There is also uncertainty in the short-term, pending the UK Autumn budget on October 30, 2024, on whether the capital allowance claims (tax relief) will continue and if so, to what extent. Several UK North Sea operators such as NEO Energy, Serica Energy, EnQuest, Jersey Oil and Gas, and Hartshead Resources have been vocal about limiting or slowing down further investment in the region due to the new changes from government.

Additionally, environmentalist groups have been protesting new developments – Jackdaw and Rosebank – and recently the UK government did not challenge the judicial reviews on these. Although the licences have not been withdrawn, a cloud is now hanging over these projects, which if cancelled could see further rig contracts disappear.

With no real or meaningful semisub demand, coupled with seven units potentially rolling off contract between Q4 2024 and mid-2025, more units may be moved to cold stack, retired, or relocated if the right opportunity presents itself. Westwood is aware of several drilling contractors with rigs currently located in Norway and the UK, that are bidding their assets into areas such as Southeast Asia, the Mediterranean, Africa and the Falkland Islands due to the limited outlook offshore Norway and the UK.

The UK North Sea has over 2,200 wells estimated to be plugged and abandoned (P&A) between 2024 and 2033, with 39 per cent of these being subsea wells. Although this sounds like a great opportunity for drilling contractors, operators have been using every excuse in the book for years to defer – citing high rig dayrates as just one reason.

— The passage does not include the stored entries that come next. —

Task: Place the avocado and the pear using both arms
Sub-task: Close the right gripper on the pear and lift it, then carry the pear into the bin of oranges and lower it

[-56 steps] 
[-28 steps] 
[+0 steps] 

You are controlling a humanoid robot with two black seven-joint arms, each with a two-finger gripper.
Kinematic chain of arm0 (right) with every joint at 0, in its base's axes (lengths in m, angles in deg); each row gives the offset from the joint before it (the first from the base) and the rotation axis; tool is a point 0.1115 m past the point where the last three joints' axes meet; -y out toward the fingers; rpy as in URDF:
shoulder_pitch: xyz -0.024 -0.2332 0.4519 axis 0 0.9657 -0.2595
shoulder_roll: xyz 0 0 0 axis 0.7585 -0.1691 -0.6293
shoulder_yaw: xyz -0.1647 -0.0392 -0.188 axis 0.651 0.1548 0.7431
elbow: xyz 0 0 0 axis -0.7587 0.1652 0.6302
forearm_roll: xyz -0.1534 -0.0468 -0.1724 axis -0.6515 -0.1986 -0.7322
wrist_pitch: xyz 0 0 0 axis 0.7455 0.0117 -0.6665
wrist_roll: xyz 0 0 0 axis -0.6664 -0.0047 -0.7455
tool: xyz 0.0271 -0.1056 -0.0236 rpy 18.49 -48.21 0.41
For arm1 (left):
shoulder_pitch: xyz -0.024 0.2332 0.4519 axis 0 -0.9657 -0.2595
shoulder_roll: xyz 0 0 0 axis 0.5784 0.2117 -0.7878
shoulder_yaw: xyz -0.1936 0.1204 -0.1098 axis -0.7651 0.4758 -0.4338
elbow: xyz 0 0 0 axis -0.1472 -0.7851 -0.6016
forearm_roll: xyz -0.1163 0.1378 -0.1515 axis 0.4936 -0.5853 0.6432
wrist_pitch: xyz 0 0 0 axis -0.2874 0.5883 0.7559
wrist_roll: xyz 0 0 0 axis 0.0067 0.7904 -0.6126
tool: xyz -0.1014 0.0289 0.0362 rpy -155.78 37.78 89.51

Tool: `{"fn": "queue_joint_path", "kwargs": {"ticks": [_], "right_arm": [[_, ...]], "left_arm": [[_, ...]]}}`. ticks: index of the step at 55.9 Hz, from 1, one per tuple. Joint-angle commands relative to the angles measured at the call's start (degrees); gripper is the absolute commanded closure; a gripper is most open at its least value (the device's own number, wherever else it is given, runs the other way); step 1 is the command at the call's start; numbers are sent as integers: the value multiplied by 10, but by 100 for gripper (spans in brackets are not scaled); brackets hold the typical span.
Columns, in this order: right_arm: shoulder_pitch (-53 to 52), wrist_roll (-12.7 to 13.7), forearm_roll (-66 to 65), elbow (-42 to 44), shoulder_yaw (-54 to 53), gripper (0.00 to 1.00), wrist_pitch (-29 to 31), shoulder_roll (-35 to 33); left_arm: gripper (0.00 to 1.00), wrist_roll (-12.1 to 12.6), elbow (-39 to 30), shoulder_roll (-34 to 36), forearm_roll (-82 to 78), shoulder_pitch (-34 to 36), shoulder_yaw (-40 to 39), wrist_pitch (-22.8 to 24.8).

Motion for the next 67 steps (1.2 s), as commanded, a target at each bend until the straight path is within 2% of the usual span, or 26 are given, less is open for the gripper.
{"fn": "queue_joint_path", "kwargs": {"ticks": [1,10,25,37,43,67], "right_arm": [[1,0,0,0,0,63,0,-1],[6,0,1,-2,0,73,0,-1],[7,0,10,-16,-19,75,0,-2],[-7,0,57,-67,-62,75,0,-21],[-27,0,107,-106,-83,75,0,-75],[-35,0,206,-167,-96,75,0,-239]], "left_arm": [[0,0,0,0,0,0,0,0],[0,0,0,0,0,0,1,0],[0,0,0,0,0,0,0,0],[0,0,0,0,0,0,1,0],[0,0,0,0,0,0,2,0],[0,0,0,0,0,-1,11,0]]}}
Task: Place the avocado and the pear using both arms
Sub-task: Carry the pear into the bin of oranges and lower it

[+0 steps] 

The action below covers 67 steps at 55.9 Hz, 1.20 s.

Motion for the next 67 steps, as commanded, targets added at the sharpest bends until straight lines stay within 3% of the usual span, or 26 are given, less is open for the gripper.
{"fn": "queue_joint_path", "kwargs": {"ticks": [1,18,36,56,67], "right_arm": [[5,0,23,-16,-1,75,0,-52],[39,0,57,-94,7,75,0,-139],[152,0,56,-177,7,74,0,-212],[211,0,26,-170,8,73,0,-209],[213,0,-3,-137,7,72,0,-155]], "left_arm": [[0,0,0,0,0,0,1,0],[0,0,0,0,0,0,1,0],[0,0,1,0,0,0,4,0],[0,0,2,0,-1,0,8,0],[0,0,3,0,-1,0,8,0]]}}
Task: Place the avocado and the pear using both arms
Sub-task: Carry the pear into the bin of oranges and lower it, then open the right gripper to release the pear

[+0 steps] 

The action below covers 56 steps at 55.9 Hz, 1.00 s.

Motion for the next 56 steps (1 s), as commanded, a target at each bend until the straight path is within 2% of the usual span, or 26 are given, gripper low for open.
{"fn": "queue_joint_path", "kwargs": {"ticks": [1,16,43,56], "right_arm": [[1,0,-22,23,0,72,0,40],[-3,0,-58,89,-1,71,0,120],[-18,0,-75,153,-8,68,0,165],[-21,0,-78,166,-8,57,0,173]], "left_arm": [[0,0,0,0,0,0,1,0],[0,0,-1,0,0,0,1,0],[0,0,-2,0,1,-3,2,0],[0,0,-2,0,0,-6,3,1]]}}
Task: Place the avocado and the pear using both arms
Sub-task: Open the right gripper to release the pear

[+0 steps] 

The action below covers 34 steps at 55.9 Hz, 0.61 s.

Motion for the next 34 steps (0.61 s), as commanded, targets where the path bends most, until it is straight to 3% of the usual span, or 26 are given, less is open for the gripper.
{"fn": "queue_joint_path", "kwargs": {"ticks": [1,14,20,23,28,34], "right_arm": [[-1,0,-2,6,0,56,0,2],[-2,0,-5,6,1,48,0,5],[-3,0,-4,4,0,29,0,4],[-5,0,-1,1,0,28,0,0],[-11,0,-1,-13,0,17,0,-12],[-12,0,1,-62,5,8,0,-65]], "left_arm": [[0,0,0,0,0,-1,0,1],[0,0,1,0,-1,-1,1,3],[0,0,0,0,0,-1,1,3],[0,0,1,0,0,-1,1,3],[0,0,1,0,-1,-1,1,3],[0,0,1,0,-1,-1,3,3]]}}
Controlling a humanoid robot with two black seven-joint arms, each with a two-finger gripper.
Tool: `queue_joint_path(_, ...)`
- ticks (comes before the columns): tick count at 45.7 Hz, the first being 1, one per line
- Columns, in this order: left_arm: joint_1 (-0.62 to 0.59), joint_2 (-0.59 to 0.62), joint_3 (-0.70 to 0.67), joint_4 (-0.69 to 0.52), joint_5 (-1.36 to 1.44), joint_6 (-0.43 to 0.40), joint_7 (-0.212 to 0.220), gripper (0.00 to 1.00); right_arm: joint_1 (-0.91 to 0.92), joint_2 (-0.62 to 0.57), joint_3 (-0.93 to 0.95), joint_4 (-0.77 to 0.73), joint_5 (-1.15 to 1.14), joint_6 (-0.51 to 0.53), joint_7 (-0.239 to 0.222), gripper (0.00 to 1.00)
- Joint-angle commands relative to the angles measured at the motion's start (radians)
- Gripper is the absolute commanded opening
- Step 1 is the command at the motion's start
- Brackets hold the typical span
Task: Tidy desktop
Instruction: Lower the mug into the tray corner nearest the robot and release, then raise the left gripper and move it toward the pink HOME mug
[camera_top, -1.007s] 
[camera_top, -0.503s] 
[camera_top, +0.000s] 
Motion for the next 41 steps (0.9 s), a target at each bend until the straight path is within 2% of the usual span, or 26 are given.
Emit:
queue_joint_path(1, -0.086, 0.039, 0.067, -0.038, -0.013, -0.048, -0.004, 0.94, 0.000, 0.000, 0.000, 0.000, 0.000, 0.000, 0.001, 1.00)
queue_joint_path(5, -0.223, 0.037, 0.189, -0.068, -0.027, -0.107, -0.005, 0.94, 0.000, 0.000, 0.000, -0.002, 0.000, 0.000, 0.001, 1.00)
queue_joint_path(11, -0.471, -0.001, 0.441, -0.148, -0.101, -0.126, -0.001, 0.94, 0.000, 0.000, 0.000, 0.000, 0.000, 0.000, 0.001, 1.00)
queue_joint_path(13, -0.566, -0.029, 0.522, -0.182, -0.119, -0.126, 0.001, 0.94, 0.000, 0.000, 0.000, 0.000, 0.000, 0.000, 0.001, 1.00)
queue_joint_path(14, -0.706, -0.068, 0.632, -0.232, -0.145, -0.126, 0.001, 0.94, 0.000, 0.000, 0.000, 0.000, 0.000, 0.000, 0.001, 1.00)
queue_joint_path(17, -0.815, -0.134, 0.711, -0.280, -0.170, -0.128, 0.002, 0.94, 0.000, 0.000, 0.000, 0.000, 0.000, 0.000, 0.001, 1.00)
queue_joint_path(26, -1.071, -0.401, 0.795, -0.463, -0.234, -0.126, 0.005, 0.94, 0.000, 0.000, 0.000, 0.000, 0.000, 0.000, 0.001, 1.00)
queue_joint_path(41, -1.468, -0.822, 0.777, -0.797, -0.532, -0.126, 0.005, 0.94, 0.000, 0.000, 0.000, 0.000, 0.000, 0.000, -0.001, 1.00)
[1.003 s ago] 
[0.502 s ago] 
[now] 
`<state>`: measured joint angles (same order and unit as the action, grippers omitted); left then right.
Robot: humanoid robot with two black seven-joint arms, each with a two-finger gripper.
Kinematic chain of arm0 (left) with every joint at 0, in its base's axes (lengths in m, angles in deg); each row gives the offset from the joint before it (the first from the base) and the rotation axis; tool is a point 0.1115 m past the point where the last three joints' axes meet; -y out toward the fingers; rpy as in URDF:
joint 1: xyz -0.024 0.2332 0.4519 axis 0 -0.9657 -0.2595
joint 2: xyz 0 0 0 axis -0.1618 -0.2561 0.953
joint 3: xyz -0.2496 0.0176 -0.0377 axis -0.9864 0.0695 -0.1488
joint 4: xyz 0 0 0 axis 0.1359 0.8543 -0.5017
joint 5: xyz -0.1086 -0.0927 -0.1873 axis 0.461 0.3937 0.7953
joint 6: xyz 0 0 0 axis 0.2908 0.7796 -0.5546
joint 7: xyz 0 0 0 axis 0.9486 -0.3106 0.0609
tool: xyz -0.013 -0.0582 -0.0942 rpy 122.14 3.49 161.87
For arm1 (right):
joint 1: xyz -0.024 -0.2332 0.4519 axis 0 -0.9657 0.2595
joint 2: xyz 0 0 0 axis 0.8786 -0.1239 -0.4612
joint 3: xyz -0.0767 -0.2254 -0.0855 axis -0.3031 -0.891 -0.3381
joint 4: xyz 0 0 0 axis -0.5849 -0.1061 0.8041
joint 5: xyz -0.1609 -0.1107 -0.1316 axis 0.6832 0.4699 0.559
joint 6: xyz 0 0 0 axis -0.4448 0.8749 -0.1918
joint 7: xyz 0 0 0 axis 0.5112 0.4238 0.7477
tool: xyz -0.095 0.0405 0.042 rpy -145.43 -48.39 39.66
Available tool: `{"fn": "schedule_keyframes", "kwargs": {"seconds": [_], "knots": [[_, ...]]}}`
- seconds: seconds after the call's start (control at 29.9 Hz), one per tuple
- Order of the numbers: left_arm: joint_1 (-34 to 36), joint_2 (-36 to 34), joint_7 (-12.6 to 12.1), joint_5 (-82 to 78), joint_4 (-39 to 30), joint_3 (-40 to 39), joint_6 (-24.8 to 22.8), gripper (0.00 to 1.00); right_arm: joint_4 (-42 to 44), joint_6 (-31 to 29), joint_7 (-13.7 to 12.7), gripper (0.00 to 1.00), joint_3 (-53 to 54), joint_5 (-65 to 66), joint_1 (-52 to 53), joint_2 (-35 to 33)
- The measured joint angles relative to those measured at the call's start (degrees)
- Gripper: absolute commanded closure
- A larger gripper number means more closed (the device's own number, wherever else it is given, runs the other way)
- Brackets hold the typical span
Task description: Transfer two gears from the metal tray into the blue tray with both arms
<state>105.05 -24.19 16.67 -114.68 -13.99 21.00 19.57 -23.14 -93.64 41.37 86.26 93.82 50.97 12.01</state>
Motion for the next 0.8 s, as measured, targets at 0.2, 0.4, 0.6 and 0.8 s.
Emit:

Currently, only three harsh-environment third generation semisubs remain in the North Sea – Ocean Patriot, Well-Safe Guardian, and Well-Safe Defender. This lower specification-design, along with fourth generation units, have long been seen as the “cheap and cheerful” brand of unit perfect for P&A work in UK Central North Sea waters. However, with little supply or competition, we could very well see a spike in day rates for these in the coming years.